Mr. Emenike who had been trying vainly to find an opening for the clearly needed male intervention now spoke.
“It is the work of the devil,” he said. “I have always known that the craze for education in this country will one day ruin all of us. Now even children will commit murder in order to go to school.”
This clumsy effort to mollify all sides at once stung Martha even more. As she j
erked Vero homewards by the hand she clutched her unused whip in her other hand. At first she rained abuses on the girl, calling her an evil child that entered her mother’s womb by the back of the house.
“Oh God, what have I done?” Her tears began to flow now. “If I had had a child with other women of my age, that girl that calls me murderer might have been no older than my daughter. And now she spits in my face. That’s what you brought me to,” she said to the crown of Vero’s head, and jerked her along more violently.
“I will kill you today. Let’s get home first.”
Then a strange revolt, vague, undirected began to well up at first slowly inside her. “And that thing that calls himself a man talks to me about the craze for education. All his children go to school, even the one that is only two years; but that is no craze. Rich people have no craze. It is only when the children of poor widows like me want to go with the rest that it becomes a craze. What is this life? To God, what is it? And now my child thinks she must kill the baby she is hired to tend before she can get a chance. Who put such an abomination into her belly? God, you know I did not.”
She threw away the whip and with her freed hand wiped her tears.
Dead Men’s Path
Michael Obi’s hopes were fulfilled much earlier than he had expected. He was appointed headmaster of Ndume Central School in January 1949. It had always been an unprogressive school, so the Mission authorities decided to send a young and energetic man to run it. Obi accepted this responsibility with enthusiasm. He had many wonderful ideas and this was an opportunity to put them into practice. He had had sound secondary school education which designated him a “pivotal teacher” in the official records and set him apart from the other headmasters in the mission field. He was outspoken in his condemnation of the narrow views of these older and often less-educated ones.
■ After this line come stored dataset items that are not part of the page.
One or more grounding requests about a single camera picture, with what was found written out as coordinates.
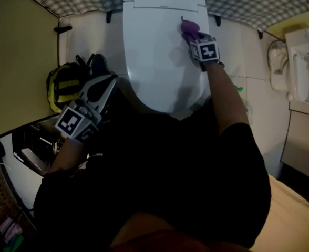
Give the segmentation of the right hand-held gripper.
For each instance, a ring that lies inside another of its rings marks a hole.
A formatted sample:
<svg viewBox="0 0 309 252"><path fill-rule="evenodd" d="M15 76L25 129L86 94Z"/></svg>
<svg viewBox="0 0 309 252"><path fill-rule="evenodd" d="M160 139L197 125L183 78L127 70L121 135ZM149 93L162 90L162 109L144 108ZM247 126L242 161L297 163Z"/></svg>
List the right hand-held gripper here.
<svg viewBox="0 0 309 252"><path fill-rule="evenodd" d="M190 54L201 68L202 72L206 72L205 64L214 62L220 64L224 68L224 63L220 61L220 53L216 39L205 33L198 33L194 41L190 41Z"/></svg>

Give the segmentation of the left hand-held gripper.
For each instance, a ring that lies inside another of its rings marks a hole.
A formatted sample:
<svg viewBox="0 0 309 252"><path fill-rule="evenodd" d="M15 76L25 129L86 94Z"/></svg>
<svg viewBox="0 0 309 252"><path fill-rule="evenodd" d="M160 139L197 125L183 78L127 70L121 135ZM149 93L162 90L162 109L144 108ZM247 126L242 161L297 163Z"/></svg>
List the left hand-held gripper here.
<svg viewBox="0 0 309 252"><path fill-rule="evenodd" d="M116 75L102 75L91 79L80 92L82 99L75 99L64 106L55 127L67 138L77 142L87 142L98 132L97 125L102 113L117 90Z"/></svg>

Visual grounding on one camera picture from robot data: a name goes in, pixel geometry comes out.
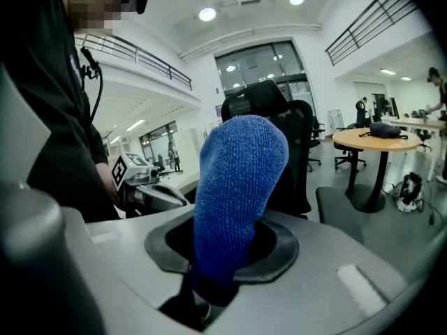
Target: white ceiling
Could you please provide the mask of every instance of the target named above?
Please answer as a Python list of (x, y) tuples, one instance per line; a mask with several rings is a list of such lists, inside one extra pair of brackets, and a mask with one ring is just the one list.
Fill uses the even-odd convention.
[[(98, 95), (98, 83), (86, 81), (85, 90), (93, 110)], [(105, 81), (93, 125), (103, 137), (112, 131), (113, 135), (123, 135), (129, 126), (140, 119), (154, 122), (184, 106), (183, 102), (174, 98), (150, 94), (148, 90), (126, 84)]]
[[(353, 74), (386, 76), (391, 82), (397, 82), (401, 77), (427, 77), (430, 67), (438, 68), (441, 74), (447, 73), (444, 53), (434, 35), (427, 33), (367, 62), (355, 69)], [(385, 75), (380, 71), (382, 68), (396, 72), (396, 75)]]
[[(289, 0), (261, 0), (248, 6), (239, 6), (238, 1), (241, 0), (149, 0), (139, 20), (154, 34), (163, 31), (166, 38), (183, 44), (185, 49), (240, 29), (317, 23), (328, 0), (305, 0), (300, 6), (292, 6)], [(198, 19), (198, 13), (206, 7), (217, 10), (217, 17), (211, 22)]]

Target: white table
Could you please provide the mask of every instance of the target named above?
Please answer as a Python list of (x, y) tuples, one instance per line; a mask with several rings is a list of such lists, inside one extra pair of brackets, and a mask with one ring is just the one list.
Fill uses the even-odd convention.
[(412, 133), (415, 129), (421, 129), (423, 131), (434, 132), (432, 134), (431, 144), (432, 144), (432, 162), (430, 164), (430, 171), (428, 172), (428, 181), (431, 181), (433, 178), (434, 167), (436, 166), (436, 162), (442, 158), (442, 139), (439, 137), (439, 131), (444, 129), (446, 126), (445, 122), (439, 120), (427, 120), (419, 118), (402, 118), (402, 119), (387, 119), (384, 120), (385, 123), (388, 123), (393, 126), (401, 126), (403, 128), (408, 128), (407, 130)]

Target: chair headrest
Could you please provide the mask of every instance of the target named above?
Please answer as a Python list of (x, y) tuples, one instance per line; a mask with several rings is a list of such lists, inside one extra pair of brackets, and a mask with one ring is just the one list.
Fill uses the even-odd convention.
[(247, 114), (271, 117), (285, 113), (288, 109), (287, 100), (276, 83), (266, 80), (227, 97), (222, 104), (222, 121)]

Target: metal table leg
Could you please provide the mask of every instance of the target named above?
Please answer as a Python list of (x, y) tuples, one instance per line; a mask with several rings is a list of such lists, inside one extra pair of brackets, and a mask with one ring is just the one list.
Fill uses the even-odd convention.
[(432, 150), (432, 162), (430, 163), (430, 170), (428, 172), (427, 180), (431, 181), (433, 178), (434, 167), (438, 159), (441, 157), (442, 141), (439, 137), (439, 132), (432, 134), (433, 150)]
[(388, 152), (382, 151), (380, 155), (379, 171), (377, 173), (374, 188), (362, 184), (354, 185), (356, 180), (356, 167), (351, 169), (349, 186), (345, 192), (345, 195), (351, 201), (354, 208), (358, 211), (372, 214), (374, 212), (381, 211), (385, 207), (386, 199), (385, 196), (381, 194), (381, 188), (383, 180), (385, 179), (387, 164)]

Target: black shirt
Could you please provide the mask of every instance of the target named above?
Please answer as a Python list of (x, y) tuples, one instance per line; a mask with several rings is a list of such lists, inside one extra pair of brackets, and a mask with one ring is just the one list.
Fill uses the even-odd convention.
[(80, 62), (62, 0), (27, 4), (23, 27), (10, 34), (3, 61), (16, 87), (51, 130), (27, 180), (86, 222), (118, 218), (96, 170), (107, 163), (101, 136), (90, 124)]
[(447, 107), (447, 82), (444, 82), (444, 80), (442, 80), (441, 85), (439, 86), (439, 97), (440, 102)]
“We shall make a good job of it, shan’t we?” he asked his young wife when they first heard the joyful news of his promotion.
“We shall do our best,” she replied. “We shall have such beautiful gardens and everything will be just modern and delightful …” In their two years of married life she had become completely infected by his passion for “modern methods” and his denigration of “these old and superannuated people in the teaching field who would be better employed as traders in the Onitsha market.” She began to see herself already as the admired wife of the young headmaster, the queen of the school.
The wives of the other teachers would envy her position. She would set the fashion in everything … Then, suddenly, it occurred to her that there might not be other wives. Wavering between hope and fear, she asked her husband, looking anxiously at him.
“All our colleagues are young and unmarried,” he said with enthusiasm which for once she did not share. “Which is a good thing,” he continued.
“Why?”
“Why? They will give all their time and energy to the school.”
Nancy was downcast. For a few minutes she became sceptical about the new school; but it was only for a few minutes. Her little personal misfortune could not blind her to her husband’s happy prospects. She looked at him as he sat folded up in a chair. He was stoop-shouldered and looked frail. But he sometimes surprised people with sudden bursts of physical energy. In his present posture, however, all his bodily strength seemed to have retired behind his deep-set eyes, giving them an extraordinary power of penetration. He was only twenty-six, but looked thirty or more. On the whole, he was not unhandsome.
“A penny for your thoughts, Mike,” said Nancy after a while, imitating the woman’s magazine she read.
“I was thinking what a grand opportunity we’ve got at last to show these people how a school should be run.”